Class title: Antarctica
Staging: Bench, space allowed 60cm width, judged from front and sides
With an interpretive design, it is important to “tell the story” with your plant material so that anyone viewing the design will understand the picture being presented by the design.
Here, I wanted to emphasise the cold, stark nature of the frozen landscape of Antarctica so have chosen a white ceramic boat shaped vase as the container for my design. The colours of the plant material are in keeping with this – white, pale green, yellow/green.
The container is filled with white pebbles and one piece of dry floral foam in which I can anchor some of the plant material. I do not need a water source for any of the plant material in this design as they will all remain turgid (full of moisture) for the duration of the Show.
A lichen covered branch is placed horizontally across the container and wired into the floral foam. Thinner branches with interesting twists and bends are placed in front of the large branch. One taller branch has the main section wrapped in fuzzy white wool with the side branches left natural, giving the effect of ice on the branch.
A grouping of Australian native woolly bush is placed at the back of the design for some height. Without a water source this will naturally dry to a paler green, almost white, adding to the “cool” effect of the design.
Full and sliced banksia flowers are placed vertically in the design as well as glued at various angles to the container and the main (horizontal) branch. Finally an arum lilly is bent across the design. This is not in water so the flower will not open any further, although it will last for about 5 days. If it were to open fully, the flower would dominate the design – not the effect I wanted.

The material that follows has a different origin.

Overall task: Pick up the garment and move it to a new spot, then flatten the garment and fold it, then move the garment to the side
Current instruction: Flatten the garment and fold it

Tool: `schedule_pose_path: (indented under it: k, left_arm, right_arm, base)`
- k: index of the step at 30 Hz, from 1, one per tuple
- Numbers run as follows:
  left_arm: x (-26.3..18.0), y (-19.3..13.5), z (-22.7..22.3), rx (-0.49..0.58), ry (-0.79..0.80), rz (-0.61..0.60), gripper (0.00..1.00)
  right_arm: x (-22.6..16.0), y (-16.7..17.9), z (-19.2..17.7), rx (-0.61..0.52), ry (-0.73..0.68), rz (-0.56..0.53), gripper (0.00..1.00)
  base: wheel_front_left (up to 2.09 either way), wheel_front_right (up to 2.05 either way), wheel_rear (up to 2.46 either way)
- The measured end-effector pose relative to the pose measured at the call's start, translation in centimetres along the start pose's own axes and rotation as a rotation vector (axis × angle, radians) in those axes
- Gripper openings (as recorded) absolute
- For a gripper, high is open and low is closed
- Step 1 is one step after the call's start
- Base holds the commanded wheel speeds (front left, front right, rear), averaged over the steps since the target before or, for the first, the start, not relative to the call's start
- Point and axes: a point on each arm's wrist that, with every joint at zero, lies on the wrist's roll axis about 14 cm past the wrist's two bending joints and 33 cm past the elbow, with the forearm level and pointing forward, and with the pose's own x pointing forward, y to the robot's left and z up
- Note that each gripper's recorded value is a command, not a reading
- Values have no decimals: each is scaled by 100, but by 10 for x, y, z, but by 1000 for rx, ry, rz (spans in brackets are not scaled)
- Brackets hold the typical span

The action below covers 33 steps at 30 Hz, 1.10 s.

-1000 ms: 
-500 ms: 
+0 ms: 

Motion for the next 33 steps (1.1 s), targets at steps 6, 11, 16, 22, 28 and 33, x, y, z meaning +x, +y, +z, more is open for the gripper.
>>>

For judging this design was placed at an angle of 30 degrees on the bench to give it some depth and enhance to judges perspective of the sides of the design.
Judging feedback: This design makes you shiver a bit just looking at it – a great interpretation of the class title. The container is very dominant (as happens with white containers, so there could be more plant material against it to lessen this effect. The design would benefit from a tall placement of another arum lilly both for height and rhythm in the design.